#### Exercise:
Only the lines below, from the one with "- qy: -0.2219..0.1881" through the one with "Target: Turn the", are to be written out, exactly.

#### Records to process:

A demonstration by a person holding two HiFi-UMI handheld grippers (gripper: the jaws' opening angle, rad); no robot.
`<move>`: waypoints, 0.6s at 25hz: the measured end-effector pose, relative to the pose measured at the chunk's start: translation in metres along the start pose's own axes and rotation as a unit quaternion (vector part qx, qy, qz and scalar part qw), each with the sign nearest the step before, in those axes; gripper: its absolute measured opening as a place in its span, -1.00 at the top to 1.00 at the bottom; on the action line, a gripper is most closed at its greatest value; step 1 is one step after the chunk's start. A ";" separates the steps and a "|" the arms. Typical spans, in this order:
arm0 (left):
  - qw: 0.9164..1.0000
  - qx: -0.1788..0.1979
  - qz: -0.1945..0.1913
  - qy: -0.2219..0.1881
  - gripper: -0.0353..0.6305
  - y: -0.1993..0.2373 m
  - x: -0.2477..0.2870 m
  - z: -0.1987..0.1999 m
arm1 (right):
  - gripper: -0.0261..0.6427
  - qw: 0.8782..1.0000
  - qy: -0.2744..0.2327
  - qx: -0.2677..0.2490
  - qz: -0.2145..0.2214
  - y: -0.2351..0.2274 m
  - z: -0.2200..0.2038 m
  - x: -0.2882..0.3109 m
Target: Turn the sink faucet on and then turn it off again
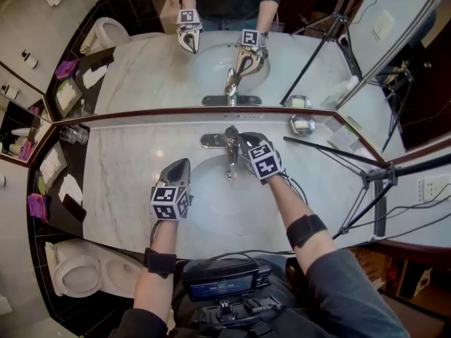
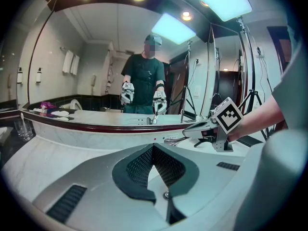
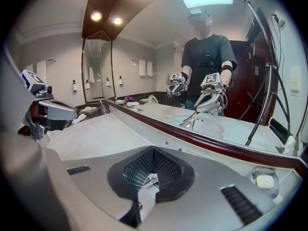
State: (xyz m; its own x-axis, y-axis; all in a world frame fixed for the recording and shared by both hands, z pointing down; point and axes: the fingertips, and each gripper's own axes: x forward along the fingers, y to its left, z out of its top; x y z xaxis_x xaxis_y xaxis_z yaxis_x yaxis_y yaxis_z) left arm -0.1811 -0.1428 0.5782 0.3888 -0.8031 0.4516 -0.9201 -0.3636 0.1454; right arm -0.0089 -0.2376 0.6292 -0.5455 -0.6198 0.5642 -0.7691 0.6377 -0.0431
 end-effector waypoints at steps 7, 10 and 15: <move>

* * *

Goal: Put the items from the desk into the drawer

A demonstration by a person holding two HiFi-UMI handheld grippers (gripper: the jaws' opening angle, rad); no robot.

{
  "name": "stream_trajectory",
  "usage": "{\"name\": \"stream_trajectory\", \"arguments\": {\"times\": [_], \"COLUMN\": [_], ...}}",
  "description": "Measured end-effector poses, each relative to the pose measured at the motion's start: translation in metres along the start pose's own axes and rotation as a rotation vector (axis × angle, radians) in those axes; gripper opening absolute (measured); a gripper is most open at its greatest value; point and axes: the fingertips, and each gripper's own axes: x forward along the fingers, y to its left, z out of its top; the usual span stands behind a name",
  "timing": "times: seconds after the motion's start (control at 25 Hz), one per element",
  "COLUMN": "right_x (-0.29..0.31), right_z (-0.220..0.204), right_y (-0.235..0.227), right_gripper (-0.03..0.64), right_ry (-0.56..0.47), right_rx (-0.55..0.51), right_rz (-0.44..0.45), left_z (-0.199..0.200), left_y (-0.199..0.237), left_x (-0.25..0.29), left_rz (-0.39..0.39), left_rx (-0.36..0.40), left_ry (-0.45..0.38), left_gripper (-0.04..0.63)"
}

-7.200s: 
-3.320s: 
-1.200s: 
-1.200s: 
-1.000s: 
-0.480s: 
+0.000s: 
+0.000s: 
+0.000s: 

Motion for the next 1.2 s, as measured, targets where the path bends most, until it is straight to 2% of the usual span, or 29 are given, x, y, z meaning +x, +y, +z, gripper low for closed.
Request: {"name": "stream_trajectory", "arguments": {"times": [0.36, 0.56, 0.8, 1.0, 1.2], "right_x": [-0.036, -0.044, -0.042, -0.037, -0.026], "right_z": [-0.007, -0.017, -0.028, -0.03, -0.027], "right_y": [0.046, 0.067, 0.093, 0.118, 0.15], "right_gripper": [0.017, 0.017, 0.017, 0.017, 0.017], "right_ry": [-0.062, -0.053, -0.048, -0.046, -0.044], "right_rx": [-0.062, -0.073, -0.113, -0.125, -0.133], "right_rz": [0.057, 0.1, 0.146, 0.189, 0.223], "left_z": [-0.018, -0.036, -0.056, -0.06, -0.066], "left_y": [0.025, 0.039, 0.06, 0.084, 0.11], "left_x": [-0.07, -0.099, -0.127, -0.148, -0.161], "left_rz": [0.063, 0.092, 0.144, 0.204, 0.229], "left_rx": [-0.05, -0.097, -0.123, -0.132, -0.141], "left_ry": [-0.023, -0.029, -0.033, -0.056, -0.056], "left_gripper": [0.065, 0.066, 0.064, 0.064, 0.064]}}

#### Output below:
  - qy: -0.2219..0.1881
  - gripper: -0.0353..0.6305
  - y: -0.1993..0.2373 m
  - x: -0.2477..0.2870 m
  - z: -0.1987..0.1999 m
arm1 (right):
  - gripper: -0.0261..0.6427
  - qw: 0.8782..1.0000
  - qy: -0.2744..0.2327
  - qx: -0.2677..0.2490
  - qz: -0.2145..0.2214
  - y: -0.2351..0.2274 m
  - z: -0.2200..0.2038 m
  - x: -0.2882..0.3109 m
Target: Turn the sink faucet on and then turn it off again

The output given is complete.